Among the entries below, copy only the span from the line containing "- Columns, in" through the line containing "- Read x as". Do so exactly, and skip the pictures.
╭─ Data for review
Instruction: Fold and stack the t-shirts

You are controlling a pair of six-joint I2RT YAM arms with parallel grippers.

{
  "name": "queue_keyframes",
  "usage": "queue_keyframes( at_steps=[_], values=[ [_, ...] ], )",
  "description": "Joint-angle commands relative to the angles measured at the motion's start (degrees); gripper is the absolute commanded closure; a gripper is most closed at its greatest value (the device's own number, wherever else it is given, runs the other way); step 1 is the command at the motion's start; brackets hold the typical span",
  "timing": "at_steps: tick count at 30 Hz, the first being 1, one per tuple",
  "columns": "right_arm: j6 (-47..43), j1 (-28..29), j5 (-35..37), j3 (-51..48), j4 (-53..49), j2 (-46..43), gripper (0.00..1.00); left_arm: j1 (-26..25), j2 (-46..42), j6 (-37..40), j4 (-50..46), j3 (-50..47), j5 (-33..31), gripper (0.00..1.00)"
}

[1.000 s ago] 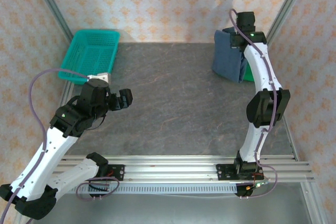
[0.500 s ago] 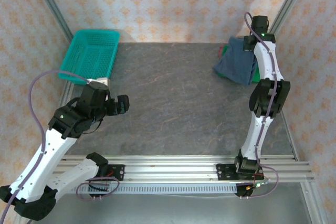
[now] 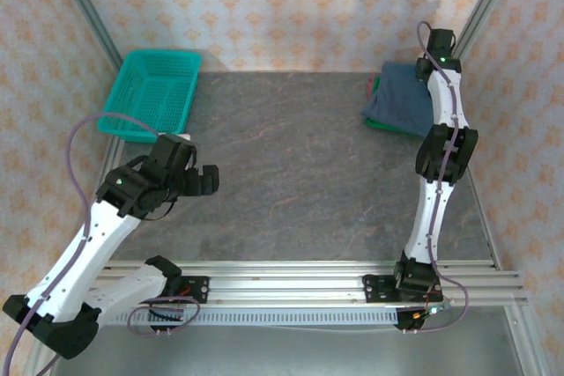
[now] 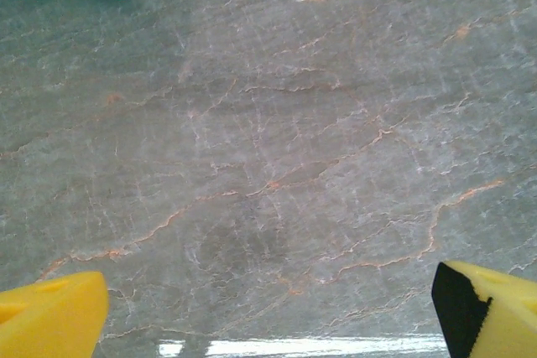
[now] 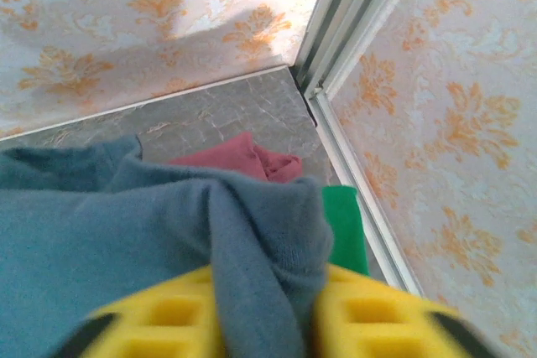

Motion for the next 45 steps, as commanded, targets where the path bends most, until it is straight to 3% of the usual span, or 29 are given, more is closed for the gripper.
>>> queue_keyframes(
  at_steps=[1, 6, 9, 11, 16, 21, 25, 28, 33, 36, 39, 45],
  values=[
    [3.97, -0.31, 1.98, 2.69, 2.48, 1.08, 0.36, 0.45, 0.84, 1.23, -1.89, 0.60, 0.18, 0.00],
    [7.00, -0.32, 4.74, 1.58, 0.47, -2.48, 0.16, 0.53, 1.30, 0.61, 1.12, 1.04, 1.87, 0.00],
    [8.77, -0.33, 4.70, -4.89, 0.68, -7.73, 0.08, 0.61, 1.19, -0.17, 3.12, 1.00, 2.57, 0.00],
    [10.35, -0.33, 3.81, -14.36, 4.08, -14.32, 0.01, 0.63, 0.52, -0.78, 4.61, 0.29, 2.32, 0.00],
    [16.62, -0.36, -1.62, -41.23, 12.40, -33.03, 0.01, 0.85, -3.02, -1.56, 9.20, -2.57, -0.52, 0.00],
    [24.71, 0.94, -7.64, -67.18, 13.89, -55.26, 0.01, 2.53, -8.87, -2.61, 13.27, -7.35, -12.27, 0.00],
    [27.83, 7.52, -8.50, -88.44, 14.45, -77.61, 0.01, 6.44, -15.22, 1.31, 25.91, -18.71, -21.84, 0.00],
    [29.99, 9.53, -7.19, -103.70, 17.73, -93.83, 0.01, 11.20, -16.72, 6.57, 40.67, -28.71, -23.56, 0.00],
    [23.51, 9.72, 1.22, -116.44, 22.22, -113.47, 0.01, 16.79, -11.10, 14.13, 61.85, -39.49, -22.22, 0.00],
    [20.92, 9.76, 1.25, -120.00, 29.06, -113.54, 0.01, 19.27, -5.73, 16.34, 68.95, -41.92, -18.83, 0.00],
    [21.07, 9.71, 2.10, -120.74, 35.79, -106.04, 0.01, 20.35, -1.93, 18.22, 79.34, -44.99, -17.04, 0.00],
    [16.65, 11.20, 5.40, -124.09, 64.59, -88.84, 0.01, 20.84, 12.81, 18.84, 94.68, -46.13, -12.31, 0.00]
  ],
)
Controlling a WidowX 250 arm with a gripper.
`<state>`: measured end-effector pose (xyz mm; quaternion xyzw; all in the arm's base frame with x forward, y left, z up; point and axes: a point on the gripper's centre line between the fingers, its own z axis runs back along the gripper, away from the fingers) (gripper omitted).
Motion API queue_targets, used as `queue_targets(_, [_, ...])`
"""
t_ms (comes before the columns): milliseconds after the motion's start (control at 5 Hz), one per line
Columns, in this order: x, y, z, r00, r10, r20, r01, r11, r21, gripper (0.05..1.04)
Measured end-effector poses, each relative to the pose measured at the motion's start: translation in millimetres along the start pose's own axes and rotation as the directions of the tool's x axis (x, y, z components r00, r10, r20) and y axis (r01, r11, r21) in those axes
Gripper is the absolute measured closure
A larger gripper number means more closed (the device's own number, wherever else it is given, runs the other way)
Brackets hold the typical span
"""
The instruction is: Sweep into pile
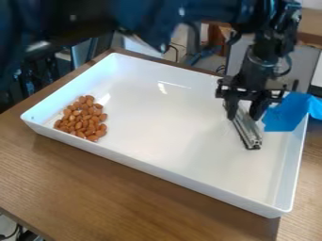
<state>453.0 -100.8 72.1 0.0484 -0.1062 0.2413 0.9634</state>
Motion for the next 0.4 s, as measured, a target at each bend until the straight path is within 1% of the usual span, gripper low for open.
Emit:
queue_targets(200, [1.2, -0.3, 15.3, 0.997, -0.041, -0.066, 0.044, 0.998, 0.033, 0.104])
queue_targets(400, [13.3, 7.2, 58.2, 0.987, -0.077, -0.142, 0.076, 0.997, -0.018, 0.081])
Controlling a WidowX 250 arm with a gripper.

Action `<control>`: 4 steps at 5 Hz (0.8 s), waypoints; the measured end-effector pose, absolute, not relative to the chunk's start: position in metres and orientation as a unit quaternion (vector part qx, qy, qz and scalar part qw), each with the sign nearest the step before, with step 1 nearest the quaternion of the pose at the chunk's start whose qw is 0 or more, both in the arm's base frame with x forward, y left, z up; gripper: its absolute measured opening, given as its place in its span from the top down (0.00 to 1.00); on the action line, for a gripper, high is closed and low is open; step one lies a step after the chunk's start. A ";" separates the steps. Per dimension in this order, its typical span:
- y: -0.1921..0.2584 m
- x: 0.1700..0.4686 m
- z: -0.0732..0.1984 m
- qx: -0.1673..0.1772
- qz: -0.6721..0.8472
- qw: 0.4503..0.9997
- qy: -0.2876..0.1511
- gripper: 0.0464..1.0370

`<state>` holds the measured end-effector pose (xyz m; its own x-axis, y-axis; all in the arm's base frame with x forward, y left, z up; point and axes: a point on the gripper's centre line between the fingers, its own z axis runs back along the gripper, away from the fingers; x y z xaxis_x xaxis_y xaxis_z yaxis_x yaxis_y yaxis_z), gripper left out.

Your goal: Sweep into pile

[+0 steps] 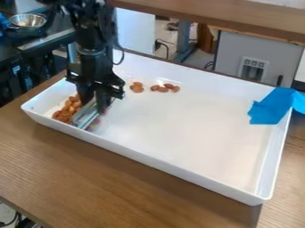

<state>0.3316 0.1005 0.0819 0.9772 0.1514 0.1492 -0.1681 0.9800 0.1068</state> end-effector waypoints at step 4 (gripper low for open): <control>-0.025 0.397 0.110 -0.044 0.066 0.989 -0.124 0.68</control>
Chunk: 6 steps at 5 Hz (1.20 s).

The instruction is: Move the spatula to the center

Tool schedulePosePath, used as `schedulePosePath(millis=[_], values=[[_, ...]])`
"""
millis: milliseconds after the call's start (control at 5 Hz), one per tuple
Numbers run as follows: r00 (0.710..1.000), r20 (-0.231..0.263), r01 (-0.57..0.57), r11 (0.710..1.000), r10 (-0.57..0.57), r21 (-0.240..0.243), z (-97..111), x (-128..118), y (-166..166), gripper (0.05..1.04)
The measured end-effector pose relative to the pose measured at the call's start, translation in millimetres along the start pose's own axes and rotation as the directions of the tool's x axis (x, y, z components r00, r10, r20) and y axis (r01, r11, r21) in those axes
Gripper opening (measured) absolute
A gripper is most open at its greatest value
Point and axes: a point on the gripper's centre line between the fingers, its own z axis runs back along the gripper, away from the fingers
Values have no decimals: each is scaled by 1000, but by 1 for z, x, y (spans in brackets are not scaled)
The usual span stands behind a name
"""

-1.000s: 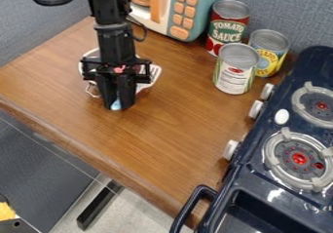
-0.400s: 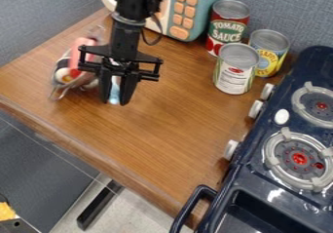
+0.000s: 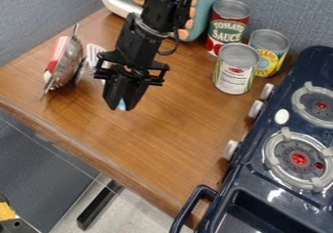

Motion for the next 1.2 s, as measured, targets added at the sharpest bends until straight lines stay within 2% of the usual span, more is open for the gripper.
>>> schedulePosePath(millis=[200, 400, 600, 800, 1000, 1200], values=[[998, -15, 54, 998, -54, -17, 0, -1, -2, 301], [983, -34, 178, 982, -180, -59, -2, 1, -4, 301], [899, -49, 429, 898, -435, -97, -11, 12, -9, 301], [786, -12, 614, 784, -618, -90, -20, 21, -17, 301], [738, 2, 671, 733, -675, -114, -33, 36, -17, 301], [662, 16, 746, 656, -750, -114, -46, 44, -24, 364]])
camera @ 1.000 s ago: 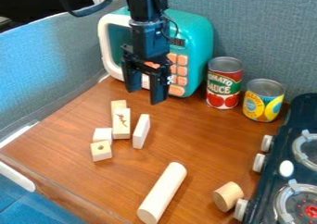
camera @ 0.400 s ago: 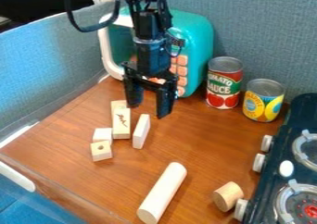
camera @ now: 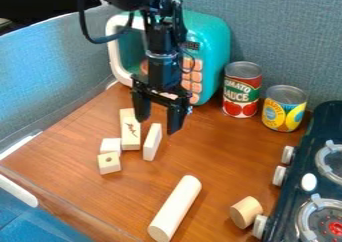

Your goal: Move the rectangular block to the right side of the table

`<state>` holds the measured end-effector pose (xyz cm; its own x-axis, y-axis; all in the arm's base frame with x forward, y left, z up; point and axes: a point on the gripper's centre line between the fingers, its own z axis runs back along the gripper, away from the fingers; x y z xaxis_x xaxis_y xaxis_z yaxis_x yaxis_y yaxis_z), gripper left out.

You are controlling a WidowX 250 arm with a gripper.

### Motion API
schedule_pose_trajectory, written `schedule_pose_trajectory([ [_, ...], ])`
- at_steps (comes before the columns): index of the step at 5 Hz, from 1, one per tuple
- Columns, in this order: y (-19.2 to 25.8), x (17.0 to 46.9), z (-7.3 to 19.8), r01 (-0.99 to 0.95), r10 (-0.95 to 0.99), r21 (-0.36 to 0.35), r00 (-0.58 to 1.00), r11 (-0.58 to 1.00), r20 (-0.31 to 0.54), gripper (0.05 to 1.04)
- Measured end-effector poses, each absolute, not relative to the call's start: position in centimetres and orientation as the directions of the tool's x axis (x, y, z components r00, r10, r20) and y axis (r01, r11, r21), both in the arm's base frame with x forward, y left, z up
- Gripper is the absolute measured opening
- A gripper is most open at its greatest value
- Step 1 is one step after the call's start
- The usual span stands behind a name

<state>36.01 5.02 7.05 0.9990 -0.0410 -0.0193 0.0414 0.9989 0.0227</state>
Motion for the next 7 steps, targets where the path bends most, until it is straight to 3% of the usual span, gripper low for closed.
schedule_pose_trajectory([
  [3,5.9,37.9,4.7,-0.122,0.124,0.065,0.992,0.990,-0.031,1.001],
  [6,6.5,36.9,3.7,-0.377,0.377,0.020,0.924,0.926,-0.065,1.001],
  [7,7.0,36.6,3.4,-0.395,0.396,0.020,0.915,0.918,-0.082,0.954],
])
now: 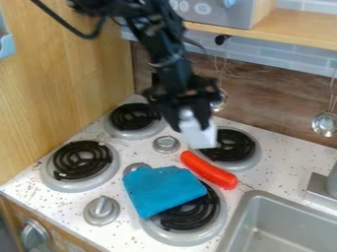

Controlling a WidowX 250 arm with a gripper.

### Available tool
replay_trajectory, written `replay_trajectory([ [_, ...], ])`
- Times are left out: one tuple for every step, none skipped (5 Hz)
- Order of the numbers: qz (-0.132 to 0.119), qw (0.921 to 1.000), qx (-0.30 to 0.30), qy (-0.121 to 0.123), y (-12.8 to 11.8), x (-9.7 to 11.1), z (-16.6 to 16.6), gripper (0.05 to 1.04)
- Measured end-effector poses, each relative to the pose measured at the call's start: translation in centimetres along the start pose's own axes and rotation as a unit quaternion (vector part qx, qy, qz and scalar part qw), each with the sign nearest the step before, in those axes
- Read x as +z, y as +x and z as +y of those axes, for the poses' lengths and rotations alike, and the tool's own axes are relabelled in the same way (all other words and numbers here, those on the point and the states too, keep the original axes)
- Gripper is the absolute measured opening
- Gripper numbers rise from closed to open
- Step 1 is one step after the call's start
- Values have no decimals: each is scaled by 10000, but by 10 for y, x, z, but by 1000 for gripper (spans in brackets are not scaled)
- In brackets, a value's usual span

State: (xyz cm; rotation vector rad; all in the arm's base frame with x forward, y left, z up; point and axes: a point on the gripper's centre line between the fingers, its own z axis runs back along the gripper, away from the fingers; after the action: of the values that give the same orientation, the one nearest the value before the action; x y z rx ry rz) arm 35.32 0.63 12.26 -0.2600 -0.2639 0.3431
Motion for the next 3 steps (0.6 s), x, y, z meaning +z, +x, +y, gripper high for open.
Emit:
replay_trajectory([
  [386,9979,298,416,-10,12,31,634],
  [636,9930,345,936,-15,20,54,634],
  [587,9883,248,1385,-12,25,74,634],
])
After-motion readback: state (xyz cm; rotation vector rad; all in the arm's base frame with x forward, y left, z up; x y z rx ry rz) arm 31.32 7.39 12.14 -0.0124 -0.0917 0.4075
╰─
◆ Output for this task:
- Columns, in this order: y (-19.2 to 25.8), x (17.0 to 46.9), z (-7.3 to 19.8), r01 (-0.99 to 0.95), r10 (-0.95 to 0.99), r21 (-0.36 to 0.35), r00 (-0.58 to 1.00), r11 (-0.58 to 1.00), r20 (-0.31 to 0.54), gripper (0.05 to 1.04)
- Measured end-effector poses, each absolute, not relative to the call's start: position in centimetres and orientation as the directions of the tool's x axis (x, y, z components r00, r10, r20) and y axis (r01, r11, r21), both in the arm's base frame with x forward, y left, z up
- Gripper is the absolute measured opening
- A gripper is most open at its greatest value
- Step 1 is one step after the call's start
- The usual span stands behind a name

<state>36.01 5.02 7.05 0.9990 -0.0410 -0.0193 0.0414 0.9989 0.0227</state>
Motion for the next 7 steps, targets where the path bends most, until it is straight to 3% of the usual span, gripper low for closed.
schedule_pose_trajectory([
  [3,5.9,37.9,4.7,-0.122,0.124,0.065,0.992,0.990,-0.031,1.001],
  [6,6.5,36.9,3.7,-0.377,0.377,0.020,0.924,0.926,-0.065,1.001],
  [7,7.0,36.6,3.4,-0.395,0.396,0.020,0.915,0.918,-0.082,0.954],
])
now: 

Controlling a WidowX 250 arm with a gripper.

### Available tool
replay_trajectory, written `replay_trajectory([ [_, ...], ])`
- Times are left out: one tuple for every step, none skipped (5 Hz)
- Order of the numbers: qz (-0.132 to 0.119), qw (0.921 to 1.000), qx (-0.30 to 0.30), qy (-0.121 to 0.123), y (-12.8 to 11.8), x (-9.7 to 11.1), z (-16.6 to 16.6), gripper (0.05 to 1.04)
- Measured end-effector poses, each relative to the pose measured at the call's start: translation in centimetres along the start pose's own axes and rotation as a unit quaternion (vector part qx, qy, qz and scalar part qw), each with the sign nearest the step before, in those axes
- Read x as +z, y as +x and z as +y of those axes, for the poses' lengths and rotations alike, and the tool's own axes are relabelled in the same way (all other words and numbers here, those on the point and the states too, keep the original axes)

The exercise is done, with nothing left to add.